De weg is lang en lijnrecht, zonder begin of einde. Over het midden loopt een witte stippellijn, die oplicht tegen het asfalt. Aan beide zijden van de weg staan bomen zoals kinderen ze tekenen: een rechte stam, het gebladerte rond en vol. Ze staan op regelmatige afstanden van elkaar, zo, dat ze elkaar in hun groei niet belemmeren, maar wel een doorlopende begrenzing van de weg naar buiten vormen.
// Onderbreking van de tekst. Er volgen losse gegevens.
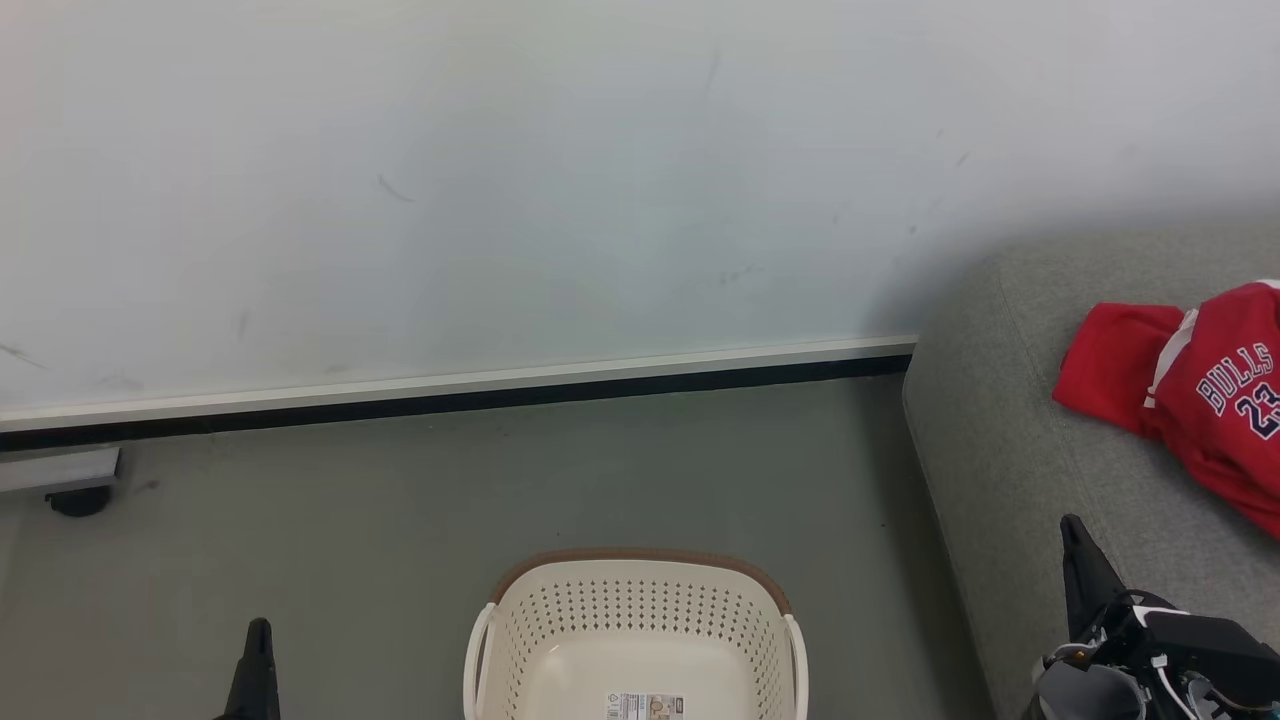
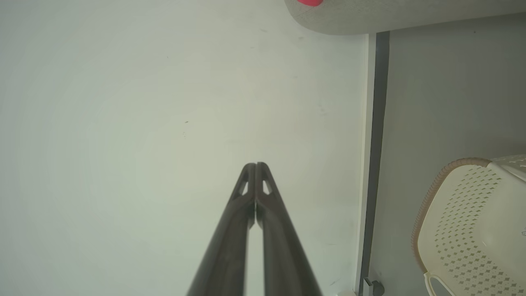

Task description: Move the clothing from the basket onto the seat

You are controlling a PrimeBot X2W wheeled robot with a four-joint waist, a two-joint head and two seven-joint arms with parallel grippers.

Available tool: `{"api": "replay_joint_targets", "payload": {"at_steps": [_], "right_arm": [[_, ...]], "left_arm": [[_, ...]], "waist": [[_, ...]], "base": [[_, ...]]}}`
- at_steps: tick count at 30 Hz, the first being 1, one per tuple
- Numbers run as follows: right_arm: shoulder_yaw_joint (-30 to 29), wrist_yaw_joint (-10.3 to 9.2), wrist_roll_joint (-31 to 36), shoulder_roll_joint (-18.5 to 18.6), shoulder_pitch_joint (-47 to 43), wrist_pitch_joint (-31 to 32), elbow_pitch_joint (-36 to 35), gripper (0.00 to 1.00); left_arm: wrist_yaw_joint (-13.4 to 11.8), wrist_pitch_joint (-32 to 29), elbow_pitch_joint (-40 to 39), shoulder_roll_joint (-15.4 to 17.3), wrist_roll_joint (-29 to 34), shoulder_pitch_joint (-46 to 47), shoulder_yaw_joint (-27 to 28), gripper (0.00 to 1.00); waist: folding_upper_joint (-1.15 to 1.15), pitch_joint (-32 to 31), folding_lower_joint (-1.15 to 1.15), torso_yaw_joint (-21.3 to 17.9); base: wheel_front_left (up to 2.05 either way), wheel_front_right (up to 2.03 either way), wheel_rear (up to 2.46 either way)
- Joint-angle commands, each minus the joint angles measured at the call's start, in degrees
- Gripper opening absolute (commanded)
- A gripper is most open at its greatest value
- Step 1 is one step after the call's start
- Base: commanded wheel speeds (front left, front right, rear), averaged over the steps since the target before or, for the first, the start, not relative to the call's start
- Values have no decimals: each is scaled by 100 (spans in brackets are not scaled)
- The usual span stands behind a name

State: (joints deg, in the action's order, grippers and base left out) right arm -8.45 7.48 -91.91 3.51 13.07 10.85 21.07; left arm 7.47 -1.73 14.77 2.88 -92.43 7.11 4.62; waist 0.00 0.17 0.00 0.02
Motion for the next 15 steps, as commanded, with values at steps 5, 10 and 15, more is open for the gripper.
{"api": "replay_joint_targets", "payload": {"at_steps": [5,10,15], "right_arm": [[-9,2,21,-17,16,25,2,0],[-15,2,28,-20,10,25,1,0],[-19,2,33,-21,9,23,2,0]], "left_arm": [[11,-3,17,-2,-22,20,9,0],[11,-3,17,-2,-22,20,9,0],[11,-3,17,-2,-22,20,9,0]], "waist": [[0,0,0,0],[0,0,0,0],[0,0,0,0]], "base": [[0,0,0],[0,0,0],[0,0,0]]}}
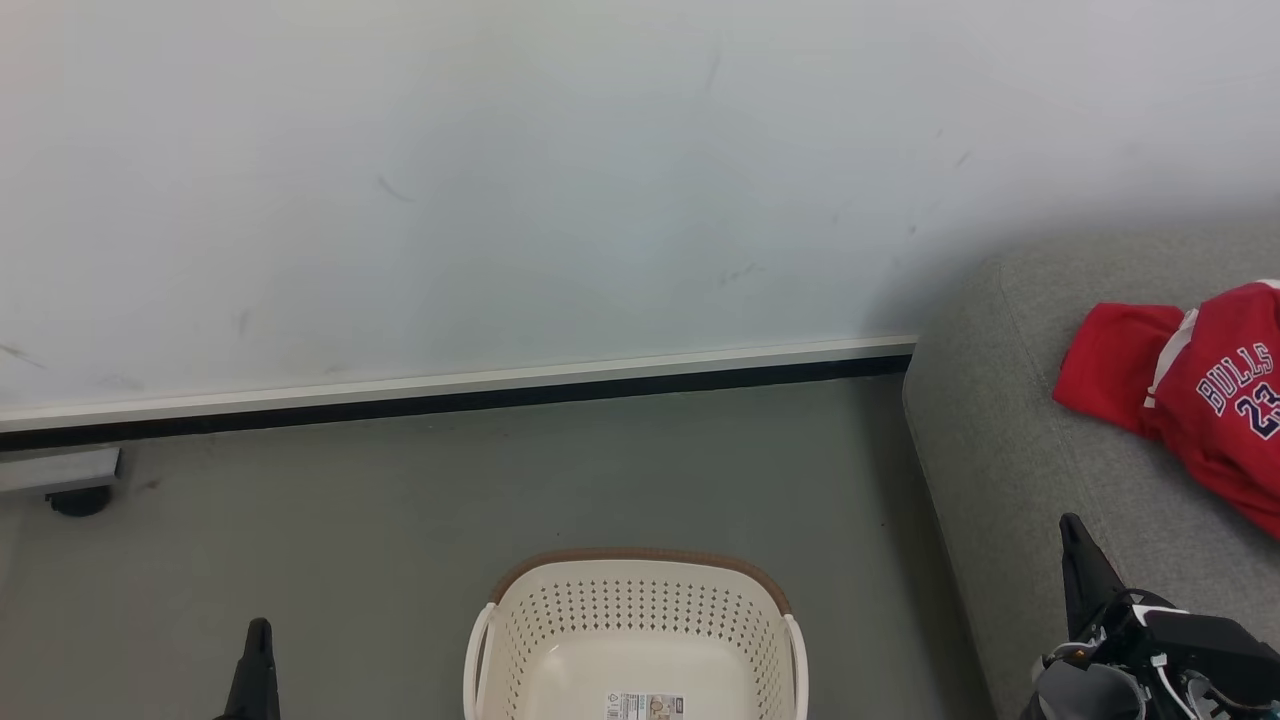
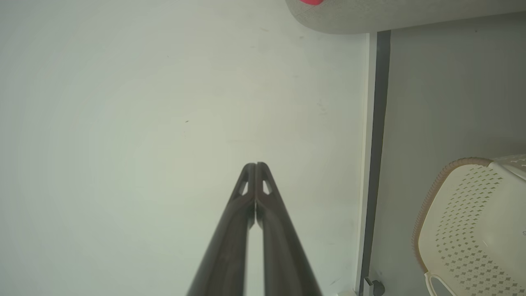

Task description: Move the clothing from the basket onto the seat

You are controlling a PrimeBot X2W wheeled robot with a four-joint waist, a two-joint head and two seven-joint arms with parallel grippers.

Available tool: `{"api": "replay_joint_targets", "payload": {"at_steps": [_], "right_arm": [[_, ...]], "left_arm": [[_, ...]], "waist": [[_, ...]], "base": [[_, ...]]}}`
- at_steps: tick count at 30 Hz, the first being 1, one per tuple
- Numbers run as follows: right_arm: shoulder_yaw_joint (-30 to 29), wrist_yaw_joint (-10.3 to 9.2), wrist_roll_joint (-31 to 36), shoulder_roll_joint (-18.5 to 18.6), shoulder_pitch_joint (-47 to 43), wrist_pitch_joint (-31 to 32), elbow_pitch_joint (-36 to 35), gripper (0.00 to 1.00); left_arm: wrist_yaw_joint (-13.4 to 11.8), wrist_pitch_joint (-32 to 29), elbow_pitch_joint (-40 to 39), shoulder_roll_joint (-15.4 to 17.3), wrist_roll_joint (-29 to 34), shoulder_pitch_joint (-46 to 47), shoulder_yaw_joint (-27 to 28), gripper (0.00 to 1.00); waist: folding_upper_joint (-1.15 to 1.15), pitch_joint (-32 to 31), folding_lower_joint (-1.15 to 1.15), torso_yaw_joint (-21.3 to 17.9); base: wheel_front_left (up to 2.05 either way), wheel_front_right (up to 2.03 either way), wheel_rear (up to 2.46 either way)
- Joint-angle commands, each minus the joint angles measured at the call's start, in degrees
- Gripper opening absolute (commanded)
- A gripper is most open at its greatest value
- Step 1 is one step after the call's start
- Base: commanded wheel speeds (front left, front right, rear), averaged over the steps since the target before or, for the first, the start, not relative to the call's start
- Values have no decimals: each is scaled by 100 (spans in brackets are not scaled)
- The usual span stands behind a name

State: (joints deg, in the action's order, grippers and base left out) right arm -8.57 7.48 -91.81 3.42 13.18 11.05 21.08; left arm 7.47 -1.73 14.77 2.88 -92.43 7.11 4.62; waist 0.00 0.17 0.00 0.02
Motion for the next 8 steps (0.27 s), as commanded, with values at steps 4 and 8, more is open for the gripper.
{"api": "replay_joint_targets", "payload": {"at_steps": [4,8], "right_arm": [[-10,2,28,-14,-2,5,1,0],[-12,2,32,-17,-1,8,1,0]], "left_arm": [[11,-3,16,-2,-22,20,9,0],[12,-3,16,-2,-22,20,9,0]], "waist": [[0,0,0,0],[0,0,0,0]], "base": [[0,0,0],[0,0,0]]}}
Eenzaam gaat de wandelaar voort over de weg

De wandelaar is een lange smalle man met een tot op zijn knieën reikende regenjas en een gleufhoed, beide in een grijzige kleur. Onder de jas uit komen iets donkerder broekspijpen in scherpe vouw. De schoenen die hij draagt, zien eruit of er nog niet op gelopen is. De jas is tot bovenaantoe dichtgeknoopt, het kraagje opgezet, zijn handen houdt hij in de zakken. Ondanks de schaduw die de rand van zijn hoed erover werpt, is van zijn gezicht te zien dat het regelmatig is, hij is gladgeschoren en draagt zijn haar kort. Om zijn mond ligt een scheve glimlach, die hem een wat triestig aanzien geeft. Hij is een volmaakte wandelaar, een wandelaar zoals eigenlijk alle wandelaars zouden moeten zijn. Alleen is hij te groot voor de weg. Hij loopt met vaste stap op de linkerweghelft. Hij kijkt niet om.